Surrey Christmas Dinner was somewhat louder and more boisterous than in years past and served to remind us that we're still young at heart. Well, that's a charitable analysis. On reflection some of the entertainment were of marginal suitability for an indoor setting. The explosive cartridges caused some consternation: a lack of hard surfaces for the impact-detonation missiles led to a number of experiments with candle-ignited repeater devices. We hadn't been warned to bring our Nomex along. The powerful stunt motorbikes were a great hit, the protracted, full-bore wheelies across the table tops being particularly spectacular as they scattered the decorations, the cutlery, drinks, diners, exam papers. The descent into anarchy began for real when a certain member (mentioning no names but his initials are Adrian Rham) managed to jump his bike off the end of a ramp. Into my dinner. It was only a short leap from there for the inventively-minded (the Great Egg Race generation) to 'fly' their machines from table to table. Human powered flight was another popular diversion.
The End of Term Exam really sorted out who had been working hard last year and who was normal. The motoring questions proved notably difficult; possibly because they had little to do with motoring. The pinnacles of underachievement landmarked Geography, Politics and Current Affairs: despite years and years of TV news (television news, I mean, not one of those private subscription magazines), very few knew where Sarajevo is. There were a few juicy arguments to liven things up though.

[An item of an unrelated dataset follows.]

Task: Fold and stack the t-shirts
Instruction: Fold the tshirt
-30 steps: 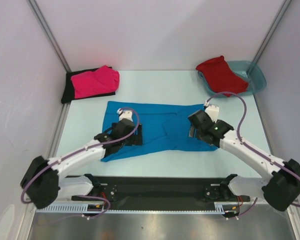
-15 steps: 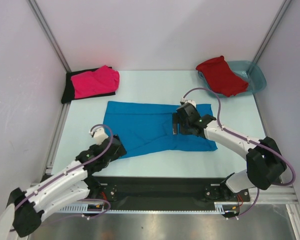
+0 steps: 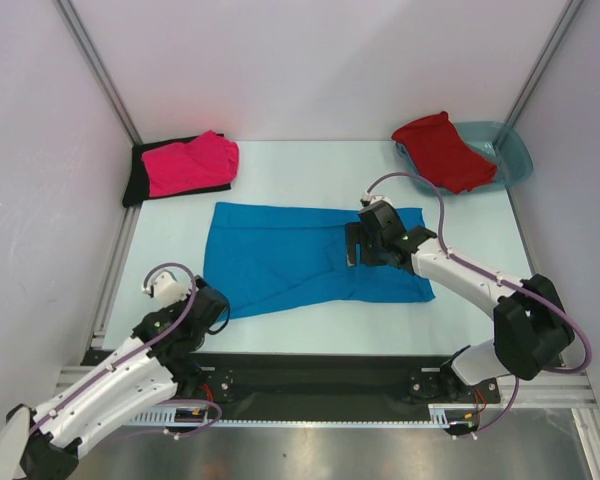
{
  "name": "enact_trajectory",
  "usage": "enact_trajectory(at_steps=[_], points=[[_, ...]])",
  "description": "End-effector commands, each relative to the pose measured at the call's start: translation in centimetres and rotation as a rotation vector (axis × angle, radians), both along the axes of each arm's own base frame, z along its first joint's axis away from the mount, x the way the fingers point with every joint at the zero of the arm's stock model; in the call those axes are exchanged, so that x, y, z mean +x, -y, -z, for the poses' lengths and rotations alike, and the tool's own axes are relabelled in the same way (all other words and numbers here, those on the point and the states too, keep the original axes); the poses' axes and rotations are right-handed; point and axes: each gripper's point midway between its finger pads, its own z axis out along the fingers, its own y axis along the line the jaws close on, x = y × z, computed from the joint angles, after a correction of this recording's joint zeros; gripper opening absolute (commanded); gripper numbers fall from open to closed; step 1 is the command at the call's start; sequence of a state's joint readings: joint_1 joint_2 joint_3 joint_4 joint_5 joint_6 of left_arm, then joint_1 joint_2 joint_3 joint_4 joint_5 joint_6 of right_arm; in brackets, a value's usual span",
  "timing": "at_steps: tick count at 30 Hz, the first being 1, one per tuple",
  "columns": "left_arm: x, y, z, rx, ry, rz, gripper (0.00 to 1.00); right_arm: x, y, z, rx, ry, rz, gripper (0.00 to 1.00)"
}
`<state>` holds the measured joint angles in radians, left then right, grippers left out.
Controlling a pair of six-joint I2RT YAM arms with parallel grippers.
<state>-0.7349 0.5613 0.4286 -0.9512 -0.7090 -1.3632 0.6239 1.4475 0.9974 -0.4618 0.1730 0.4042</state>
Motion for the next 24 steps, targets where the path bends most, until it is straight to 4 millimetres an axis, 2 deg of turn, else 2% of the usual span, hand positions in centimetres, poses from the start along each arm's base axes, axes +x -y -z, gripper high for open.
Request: enact_trajectory(at_steps=[1, 7, 12, 15, 16, 17, 21, 22, 24], points=[[-0.7, -1.4, 0.7, 0.074, -0.057, -0.064, 0.93, 0.8, -0.5, -2.5, 0.045, 0.068, -0.021, 0.84], [-0.8, -0.9, 1.9, 0.085, -0.106, -0.049, 0.95, 0.7, 0.4, -2.4, 0.047, 0.067, -0.011, 0.84], [-1.2, -0.7, 3.7, 0.028, -0.108, -0.052, 0.94, 0.5, 1.2, -2.2, 0.048, 0.059, -0.002, 0.84], [-0.9, -0.2, 4.3, 0.004, -0.091, -0.036, 0.83, 0.4, 1.8, -2.1, 0.048, 0.058, 0.002, 0.84], [-0.6, 0.1, 4.3, -0.006, -0.082, -0.029, 0.72, 0.4, 1.9, -2.2, 0.052, 0.061, 0.003, 0.84], [-0.6, 0.1, 4.4, -0.010, -0.083, -0.028, 0.67, 0.5, 2.1, -2.2, 0.052, 0.061, 0.007, 0.84], [0.0, 0.6, 4.4, -0.010, -0.073, -0.017, 0.56, 0.3, 2.5, -2.1, 0.054, 0.060, 0.013, 0.84], [0.0, 0.6, 4.4, -0.005, -0.079, -0.013, 0.46, 0.3, 2.7, -2.2, 0.054, 0.061, 0.019, 0.84], [0.2, 0.7, 4.3, -0.003, -0.077, -0.011, 0.40, 0.2, 2.7, -2.0, 0.053, 0.058, 0.016, 0.84]])
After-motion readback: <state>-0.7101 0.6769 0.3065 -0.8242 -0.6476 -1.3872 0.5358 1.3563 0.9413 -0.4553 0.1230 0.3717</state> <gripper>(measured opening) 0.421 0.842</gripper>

It is pleasing to report that some members did know the purpose of the lump of velcro inside a Nasa space helmet; that in Michigan, a woman's hair belongs to her husband; that the First World War actually ended in 1921; what is buried under the pitch at Wembley; that more than one baby per day is born in a traffic jam in Bangkok; there was once a Dutch Grand Prix with no retirements or pitstops and how many letters there are in the answer to this question. Unfortunately, nobody knew that a 14-litre Ssangyong Musso was an airbag or that the first woman to be elected as an MP was a Sinn Fein candidate.

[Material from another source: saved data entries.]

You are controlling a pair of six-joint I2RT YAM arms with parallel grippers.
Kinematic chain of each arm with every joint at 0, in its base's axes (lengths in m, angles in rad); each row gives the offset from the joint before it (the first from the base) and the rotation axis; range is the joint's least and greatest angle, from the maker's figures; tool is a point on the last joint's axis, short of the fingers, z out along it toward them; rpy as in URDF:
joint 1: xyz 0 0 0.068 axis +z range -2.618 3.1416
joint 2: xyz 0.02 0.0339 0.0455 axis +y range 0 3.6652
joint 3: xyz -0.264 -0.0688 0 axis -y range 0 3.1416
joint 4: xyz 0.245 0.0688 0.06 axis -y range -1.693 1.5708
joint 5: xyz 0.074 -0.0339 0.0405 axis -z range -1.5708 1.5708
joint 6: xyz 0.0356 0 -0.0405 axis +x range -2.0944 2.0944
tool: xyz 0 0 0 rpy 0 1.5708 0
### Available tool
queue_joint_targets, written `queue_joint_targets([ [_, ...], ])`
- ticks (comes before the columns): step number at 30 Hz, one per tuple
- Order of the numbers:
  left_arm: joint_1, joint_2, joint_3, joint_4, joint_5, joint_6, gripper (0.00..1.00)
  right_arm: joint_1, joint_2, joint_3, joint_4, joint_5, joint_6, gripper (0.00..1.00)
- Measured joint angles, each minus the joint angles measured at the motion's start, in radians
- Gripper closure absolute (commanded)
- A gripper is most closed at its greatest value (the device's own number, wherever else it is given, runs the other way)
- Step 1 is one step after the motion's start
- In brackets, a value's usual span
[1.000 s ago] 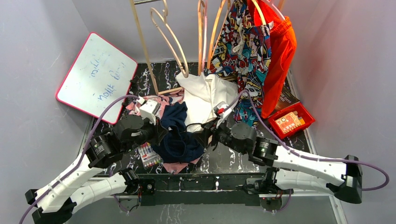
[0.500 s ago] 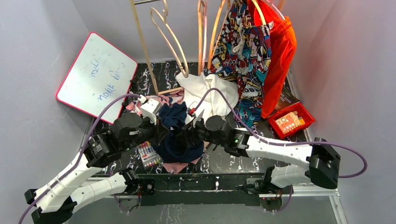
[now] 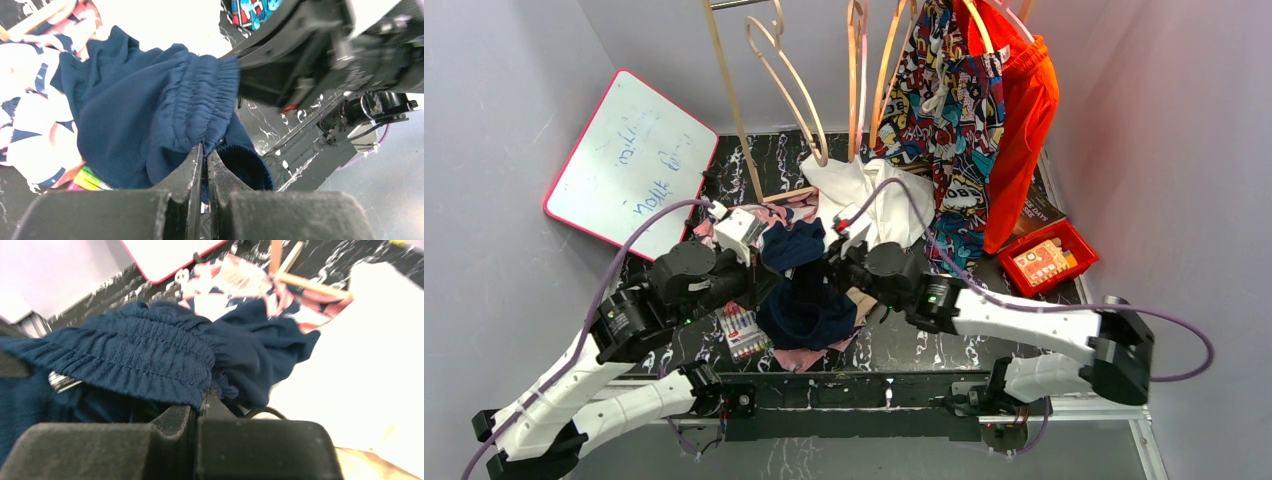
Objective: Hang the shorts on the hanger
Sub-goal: Adjust the shorts at the center of the board.
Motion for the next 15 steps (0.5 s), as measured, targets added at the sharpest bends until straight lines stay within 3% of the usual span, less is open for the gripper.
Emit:
queue_joint_targets([
  [5,0.0,0.019,0.126,-0.002,-0.047,0.043,1.0,0.002,-0.22,0.103,-0.18,0.07,-0.042,1.0],
  [9,-0.003,0.069,0.24,0.103,-0.069,0.079,1.0,0.008,-0.346,0.26,-0.3,0.078,-0.045,1.0],
  [12,-0.011,0.086,0.208,0.206,-0.072,0.081,1.0,0.009,-0.436,0.243,-0.362,0.103,-0.014,1.0],
  [15,-0.013,0.099,0.075,0.282,-0.083,0.053,1.0,0.008,-0.505,0.124,-0.423,0.142,0.042,1.0],
])
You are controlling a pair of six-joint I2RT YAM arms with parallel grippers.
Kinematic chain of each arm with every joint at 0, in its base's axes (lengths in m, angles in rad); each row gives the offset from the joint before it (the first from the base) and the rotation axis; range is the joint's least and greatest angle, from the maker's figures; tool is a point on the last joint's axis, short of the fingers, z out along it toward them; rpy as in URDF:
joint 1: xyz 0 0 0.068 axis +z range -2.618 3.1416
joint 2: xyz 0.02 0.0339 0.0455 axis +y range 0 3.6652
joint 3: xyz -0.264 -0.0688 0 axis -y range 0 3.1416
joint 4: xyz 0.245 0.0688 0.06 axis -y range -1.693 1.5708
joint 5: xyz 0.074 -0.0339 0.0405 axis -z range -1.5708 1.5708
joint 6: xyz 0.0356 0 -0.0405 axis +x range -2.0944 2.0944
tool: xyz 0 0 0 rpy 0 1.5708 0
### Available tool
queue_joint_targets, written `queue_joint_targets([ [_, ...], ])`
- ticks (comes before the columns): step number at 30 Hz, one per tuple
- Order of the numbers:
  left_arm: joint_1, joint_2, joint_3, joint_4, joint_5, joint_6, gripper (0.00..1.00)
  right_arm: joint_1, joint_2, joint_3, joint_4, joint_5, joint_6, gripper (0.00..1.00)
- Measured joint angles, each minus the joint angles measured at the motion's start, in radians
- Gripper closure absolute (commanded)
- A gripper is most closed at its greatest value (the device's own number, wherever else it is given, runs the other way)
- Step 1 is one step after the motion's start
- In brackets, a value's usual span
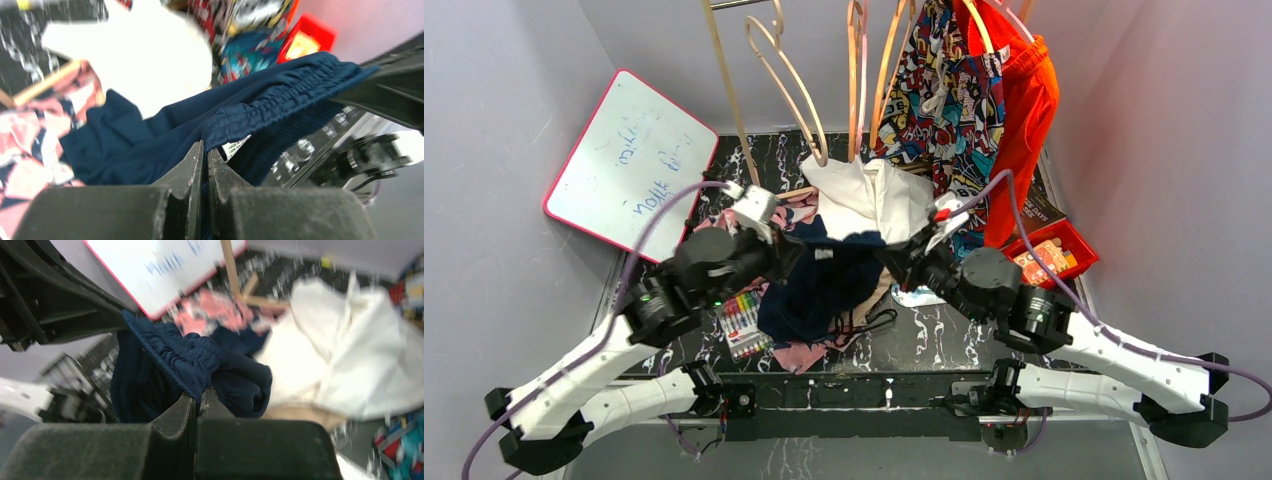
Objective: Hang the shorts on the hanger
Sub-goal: Adjust the shorts at the center of the board.
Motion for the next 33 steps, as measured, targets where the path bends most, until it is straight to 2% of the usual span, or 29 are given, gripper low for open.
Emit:
queue_joint_targets([
  [4,-0.001,0.05,-0.19,0.044,-0.02,-0.074,1.0,-0.001,-0.049,-0.168,-0.092,0.032,0.08,1.0],
  [6,-0.003,0.071,-0.269,0.058,-0.021,-0.117,0.89,-0.001,-0.068,-0.231,-0.127,0.035,0.118,1.0],
  [7,-0.005,0.074,-0.293,0.065,-0.022,-0.135,0.78,-0.001,-0.075,-0.249,-0.142,0.034,0.138,1.0],
  [9,-0.006,0.076,-0.308,0.054,-0.048,-0.153,0.42,-0.001,-0.087,-0.265,-0.163,0.043,0.162,1.0],
  [10,-0.001,0.073,-0.309,0.036,-0.075,-0.164,0.27,-0.003,-0.097,-0.265,-0.169,0.056,0.171,1.0],
  [11,0.004,0.07,-0.309,0.026,-0.095,-0.174,0.16,-0.005,-0.108,-0.264,-0.169,0.069,0.18,1.0],
  [13,0.012,0.06,-0.308,-0.001,-0.113,-0.198,0.05,-0.009,-0.121,-0.264,-0.169,0.089,0.191,1.0],
  [15,0.013,0.035,-0.308,-0.051,-0.115,-0.238,0.02,-0.01,-0.124,-0.264,-0.167,0.108,0.202,1.0],
  [18,0.013,-0.016,-0.31,-0.117,-0.103,-0.298,0.02,-0.009,-0.115,-0.264,-0.16,0.134,0.217,1.0],
  [23,0.013,-0.101,-0.323,-0.192,0.011,-0.383,0.04,-0.009,-0.079,-0.265,-0.126,0.178,0.235,1.0],
  [28,0.002,-0.052,-0.343,-0.151,0.207,-0.414,0.03,-0.01,0.009,-0.265,-0.091,0.196,0.239,1.0],
  [33,-0.129,0.027,-0.394,-0.099,0.247,-0.435,0.04,-0.01,0.046,-0.265,-0.071,0.197,0.243,1.0],
])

Top marks were recorded, just, by Tony's Mum and Dad, (just two of the correspondence candidates) but they were excluded for late submission of the paper (a lack of technology was cited). Marks thereafter ranged from an impressively average 52-ish% (Jim, Ruth, Nick, Julie etc - the winners) through to a refreshingly casual 18%. A splendid dunces cap was awarded to one of the lower scoring teams: not necessarily the bottom class, but their table was handy for the prize giving. A class of Tunnicliffes from the Waitetuna Bush School in New Zealand took part by fax and romped home second.
The 'cartoon-charades' or 'personality-pictionary' game (it didn't actually have a name) was skilfully compered by Mr Rham and unearthed some hitherto-unknown artistic talent, especially Vivien whose dazzling depiction of, amongst others, Madonna made it too easy! A sheet of paper was passed around to collect a compendium of jokes not to be found in the Christmas crackers. This revealed the true level of our taste and humour. It was thought prudent not to submit these for publication.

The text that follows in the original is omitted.